I don’t know if we would do things like that today.

Way back in the 1950’s USAF had Convair design the “ultimate interceptor” for homeland air defense.  In those days the big worry was Russian bombers flying over the North Pole and nuking our cities.  ICBM's were still experimental in those days. In the search for an interceptor to stop the Russians,  Convair had already struck out once with the F102, which was nowhere near fast enough.  The best the poor old Deuce could do was Mach 1.2.  Convair’s political connections were excellent in those days, and USAF gave them a second chance.  Hughes Aircraft got the contract for the radar fire control in the F106 project.  When the red tape unwound, Convair got paid $8 million apiece for the airframe and engine, and Hughes got paid $8 million apiece for MA-1 radar fire control. 

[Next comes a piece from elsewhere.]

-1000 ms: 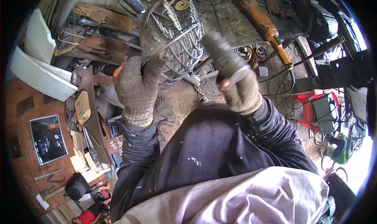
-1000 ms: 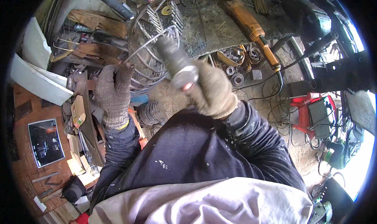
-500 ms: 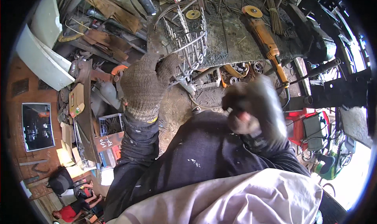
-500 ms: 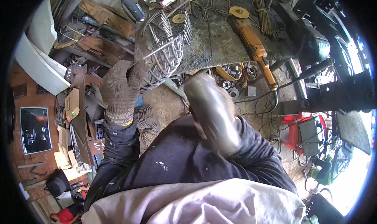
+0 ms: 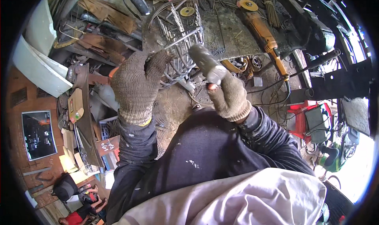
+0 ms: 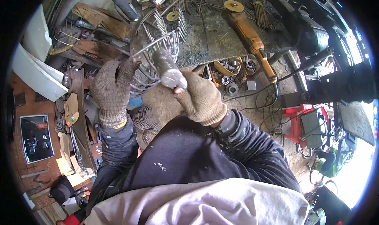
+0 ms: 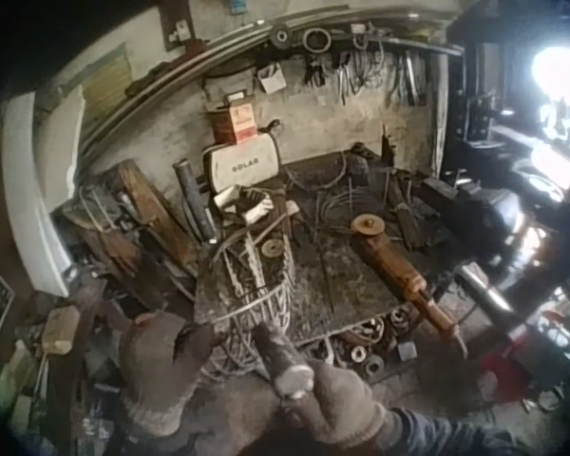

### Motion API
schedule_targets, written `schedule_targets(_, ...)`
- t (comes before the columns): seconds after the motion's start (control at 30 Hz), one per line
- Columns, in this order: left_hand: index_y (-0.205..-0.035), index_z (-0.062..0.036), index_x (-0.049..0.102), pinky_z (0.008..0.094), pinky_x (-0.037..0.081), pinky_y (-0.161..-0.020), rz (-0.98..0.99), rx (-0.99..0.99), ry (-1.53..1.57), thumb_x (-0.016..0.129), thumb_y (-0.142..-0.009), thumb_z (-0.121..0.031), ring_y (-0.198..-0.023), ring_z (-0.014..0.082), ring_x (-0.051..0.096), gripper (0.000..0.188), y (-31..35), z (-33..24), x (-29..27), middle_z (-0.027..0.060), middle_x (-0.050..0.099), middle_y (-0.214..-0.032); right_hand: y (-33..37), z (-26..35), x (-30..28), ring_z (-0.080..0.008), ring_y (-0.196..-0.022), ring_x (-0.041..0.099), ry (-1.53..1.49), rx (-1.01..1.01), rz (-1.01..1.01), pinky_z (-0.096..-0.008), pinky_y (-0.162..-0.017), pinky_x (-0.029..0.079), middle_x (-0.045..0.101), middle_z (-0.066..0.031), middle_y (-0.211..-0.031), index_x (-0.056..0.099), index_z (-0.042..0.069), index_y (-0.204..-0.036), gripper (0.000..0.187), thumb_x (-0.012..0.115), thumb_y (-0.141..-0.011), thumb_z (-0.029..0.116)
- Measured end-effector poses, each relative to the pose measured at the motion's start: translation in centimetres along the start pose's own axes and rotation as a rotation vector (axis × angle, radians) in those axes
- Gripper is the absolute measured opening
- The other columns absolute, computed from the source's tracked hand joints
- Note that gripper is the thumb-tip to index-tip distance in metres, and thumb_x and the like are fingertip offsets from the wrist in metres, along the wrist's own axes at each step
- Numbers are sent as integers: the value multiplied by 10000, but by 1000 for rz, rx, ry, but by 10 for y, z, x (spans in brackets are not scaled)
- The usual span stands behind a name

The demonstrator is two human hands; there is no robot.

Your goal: The person hammers a metal cage structure on a workbench and then uses a welding torch to join components.

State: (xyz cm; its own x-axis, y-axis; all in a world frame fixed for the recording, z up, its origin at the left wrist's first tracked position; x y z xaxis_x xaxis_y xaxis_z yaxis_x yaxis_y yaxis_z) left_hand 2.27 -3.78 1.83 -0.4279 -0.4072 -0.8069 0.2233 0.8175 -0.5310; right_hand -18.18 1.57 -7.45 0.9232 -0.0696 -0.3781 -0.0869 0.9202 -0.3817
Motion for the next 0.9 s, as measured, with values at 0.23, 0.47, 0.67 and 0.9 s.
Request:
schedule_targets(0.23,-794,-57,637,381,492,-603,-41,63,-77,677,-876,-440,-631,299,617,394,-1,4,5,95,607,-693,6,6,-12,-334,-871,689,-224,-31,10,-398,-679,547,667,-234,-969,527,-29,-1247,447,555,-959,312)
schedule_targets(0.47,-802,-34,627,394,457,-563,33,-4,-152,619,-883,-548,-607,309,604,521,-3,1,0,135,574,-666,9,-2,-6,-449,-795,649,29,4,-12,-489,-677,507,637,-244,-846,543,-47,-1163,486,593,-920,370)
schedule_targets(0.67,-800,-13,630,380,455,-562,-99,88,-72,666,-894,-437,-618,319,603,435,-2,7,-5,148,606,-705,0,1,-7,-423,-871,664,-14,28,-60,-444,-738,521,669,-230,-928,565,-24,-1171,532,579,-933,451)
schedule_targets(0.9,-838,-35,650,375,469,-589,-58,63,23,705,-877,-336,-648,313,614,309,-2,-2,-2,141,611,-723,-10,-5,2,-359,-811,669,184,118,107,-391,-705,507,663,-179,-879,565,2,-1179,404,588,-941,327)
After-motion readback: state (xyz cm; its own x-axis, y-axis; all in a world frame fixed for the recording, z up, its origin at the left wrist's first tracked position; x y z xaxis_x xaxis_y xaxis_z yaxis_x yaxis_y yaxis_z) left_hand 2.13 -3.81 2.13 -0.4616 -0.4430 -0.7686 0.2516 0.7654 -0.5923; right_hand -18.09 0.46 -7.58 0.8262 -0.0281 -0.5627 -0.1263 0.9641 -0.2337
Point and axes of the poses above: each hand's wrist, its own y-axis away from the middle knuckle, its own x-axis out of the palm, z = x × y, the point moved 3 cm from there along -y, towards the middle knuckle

   At this time, everyone wanted a missile armament, 50 cal machine guns were considered old school, WWII stuff.  Years later Viet Nam would change minds on this issue and guns came back into style.  Anyhow, the F106 carried two heat seeking guided missiles, two radar seeking guided missiles, and a single MB-1 Genie nuclear war headed unguided missile.  No guns of any kind. The nuclear warhead was of about the same yield as the one we used on Hiroshima only ten years earlier and the tremendous blast would make up for any minor errors in aim.  In actual fact, the blast from an MB-1 warhead would have done serious damage to anything on the ground as well.  Nobody talked about that.  Today, with the voters far more sensitive to issues of radiation, fallout, and blast damage, I don’t think the nuclear idea would fly.  I never heard that any of the later USAF fighters carried nukes. The F106’s in my squadron were built between 1957 and 1960.  They remained in service into the 1980’s.